List of Plant Enzymes

Rice Field image by Dawn from

Enzymes are proteins that perform specific functions in the cell metabolism of all living creatures. Plant enzymes are involved in the defence against fungus and bacteria responsible for diseases. They perform vital processes, such as the germination of seeds and ripening of fruit, and they play a role in the growth of leaves and in the restoration of cell-walls.

Glycoside Hydrolases

Plant cell walls are made of cellulose and other polysaccharide, which are long molecules of sugars. Some bacteria and plants, such as rice, cabbage and mustard, produce glycoside hydrolases and polysaccharide lyases. When produced by bacteria, these enzymes degrade the cellulose molecule in the cell-wall, causing plant diseases, according to the Proceedings of the National Academy of Sciences of the United States of America. However, plant-produced glycoside hydrolases are essential in cell-wall polysaccharide metabolism, according to Springer Links. Some plants can contain 29 families of different glycoside hydrolases.

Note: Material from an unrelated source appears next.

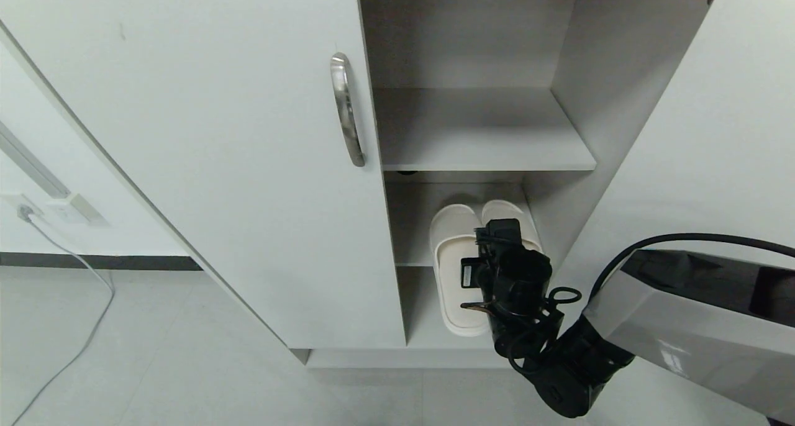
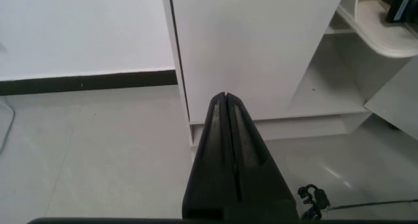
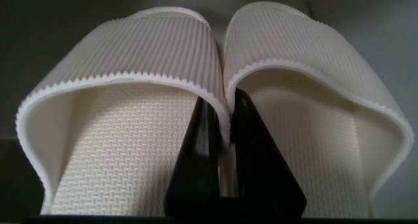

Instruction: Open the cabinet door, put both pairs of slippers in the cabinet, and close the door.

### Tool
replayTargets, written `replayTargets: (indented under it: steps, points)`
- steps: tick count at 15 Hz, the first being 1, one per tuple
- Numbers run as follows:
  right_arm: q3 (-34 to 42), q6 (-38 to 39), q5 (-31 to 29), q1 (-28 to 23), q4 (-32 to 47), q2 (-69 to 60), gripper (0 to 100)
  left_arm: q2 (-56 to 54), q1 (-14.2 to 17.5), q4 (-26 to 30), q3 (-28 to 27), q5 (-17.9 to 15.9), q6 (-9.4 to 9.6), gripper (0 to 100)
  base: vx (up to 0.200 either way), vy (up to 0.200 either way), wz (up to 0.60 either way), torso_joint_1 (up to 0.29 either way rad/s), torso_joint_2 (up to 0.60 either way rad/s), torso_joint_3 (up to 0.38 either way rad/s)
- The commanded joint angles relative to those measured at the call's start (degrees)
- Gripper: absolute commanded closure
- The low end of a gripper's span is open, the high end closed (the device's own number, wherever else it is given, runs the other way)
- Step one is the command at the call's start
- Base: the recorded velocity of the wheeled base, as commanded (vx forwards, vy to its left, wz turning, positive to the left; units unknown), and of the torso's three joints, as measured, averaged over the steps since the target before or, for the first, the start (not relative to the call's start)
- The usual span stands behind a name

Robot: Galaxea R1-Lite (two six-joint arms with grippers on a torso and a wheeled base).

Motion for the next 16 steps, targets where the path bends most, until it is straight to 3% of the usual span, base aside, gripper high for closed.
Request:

Isoflavonoid-Synthesis Enzymes

In 2008, scientists at Brookhaven National Laboratory identified enzymes important in the modification of isoflavonoids, which help plants resist fungal infections. Isoflavonoid-synthesis enzymes are naturally found in white clover, soybean and alfalfa, among other plants. These enzymes perform many functions related to plant growth, disease resistance and synthesis of big molecules, as well as cell-wall modification, according to Brookhaven National Laboratory.


The beer-making process involves the malting of the barley grains, which happens when the seeds are wet and begin to germinate. This requires the action of enzymes that are able to turn starch into sugar, such as alpha-glucosidases, naturally found in barley plants and grains. Through biotechnology techniques, researchers are able to modify enzymes and introduce them into plants, thus improving commercial performance. In the case of alpha-glucosidase, scientists increased its tolerance to the high heat imposed by the malting process.